INSTRUCTIONS FOR THE TASK: An exact copy of the listing below is the answer, with the pictures removed.

::::

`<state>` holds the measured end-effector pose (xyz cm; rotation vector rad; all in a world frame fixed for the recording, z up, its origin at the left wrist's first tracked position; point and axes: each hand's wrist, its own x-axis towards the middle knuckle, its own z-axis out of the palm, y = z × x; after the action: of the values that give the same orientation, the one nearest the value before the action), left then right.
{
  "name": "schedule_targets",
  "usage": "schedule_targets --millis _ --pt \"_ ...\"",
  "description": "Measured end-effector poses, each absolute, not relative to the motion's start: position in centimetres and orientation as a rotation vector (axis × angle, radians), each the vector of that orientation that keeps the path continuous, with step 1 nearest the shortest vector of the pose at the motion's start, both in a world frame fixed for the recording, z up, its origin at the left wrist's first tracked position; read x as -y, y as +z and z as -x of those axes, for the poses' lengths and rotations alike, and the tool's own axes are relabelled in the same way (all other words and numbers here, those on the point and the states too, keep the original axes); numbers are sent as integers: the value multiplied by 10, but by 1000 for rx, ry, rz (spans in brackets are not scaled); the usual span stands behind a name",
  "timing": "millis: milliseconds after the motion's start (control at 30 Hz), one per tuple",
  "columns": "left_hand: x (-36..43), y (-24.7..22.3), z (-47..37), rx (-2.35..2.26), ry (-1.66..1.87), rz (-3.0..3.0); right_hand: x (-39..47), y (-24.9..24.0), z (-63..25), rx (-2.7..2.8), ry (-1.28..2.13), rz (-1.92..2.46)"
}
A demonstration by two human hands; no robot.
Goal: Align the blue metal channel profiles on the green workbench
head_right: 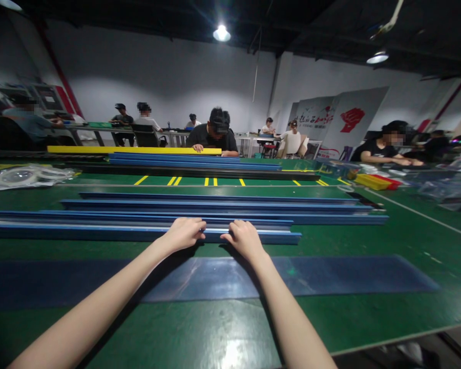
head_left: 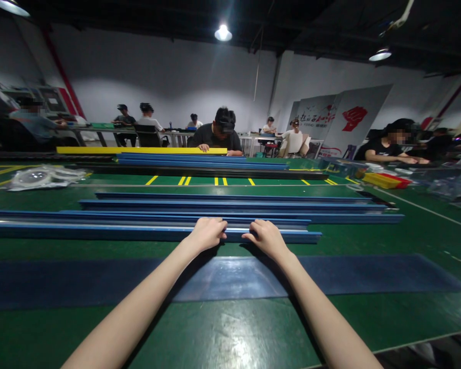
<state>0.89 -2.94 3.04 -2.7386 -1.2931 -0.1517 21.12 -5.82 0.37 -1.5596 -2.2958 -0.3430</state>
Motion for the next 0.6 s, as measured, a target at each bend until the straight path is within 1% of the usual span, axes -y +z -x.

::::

SOLVED PROBLEM:
`<state>` holds the measured end-effector pose (xyz cm; rotation vector rad; all in a world frame fixed for the recording, z up, its origin at the left wrist's first tracked position; point and axes: each hand's wrist, its own x-axis towards the middle knuckle, its own z-axis out of the palm, y = z × x; after the action: of the values that give the same orientation, the one nearest the value before the action), left then right.
{
  "name": "schedule_targets",
  "usage": "schedule_targets --millis _ --pt \"_ ...\"",
  "description": "Measured end-effector poses, each absolute, not relative to the motion's start: position in centimetres and orientation as a rotation vector (axis × angle, radians), each the vector of that orientation that keeps the path continuous, with step 1 nearest the shortest vector of the pose at the motion's start, both in a world frame fixed for the recording, z up, its origin at the left wrist's first tracked position; read x as -y, y as +z and z as -x of those axes, for the poses' lengths and rotations alike, and the tool's own axes are relabelled in the same way (all other words and numbers here, those on the point and the states too, keep the original axes); numbers are sent as integers: the value multiplied by 10, but by 1000 for rx, ry, rz (spans in brackets are not scaled); the usual span stands behind a name",
  "timing": "millis: milliseconds after the motion's start (control at 30 Hz), one per tuple",
  "columns": "left_hand: x (-36..43), y (-24.7..22.3), z (-47..37), rx (-2.35..2.26), ry (-1.66..1.87), rz (-3.0..3.0); right_hand: x (-39..47), y (-24.9..24.0), z (-63..25), rx (-2.7..2.8), ry (-1.28..2.13), rz (-1.92..2.46)"
}
A demonstration by two human hands; no robot.
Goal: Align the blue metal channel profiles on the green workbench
head_right: 
head_left: 
<state>0.89 -2.94 3.04 -2.7386 -1.2931 -0.1517 21.12 -5.82 0.37 -1.5596 -2.2958 -0.3430</state>
Motion for the next 0.6 s, as measured, a target at each bend until the straight path is within 1% of the usual span, axes -y +z -x.

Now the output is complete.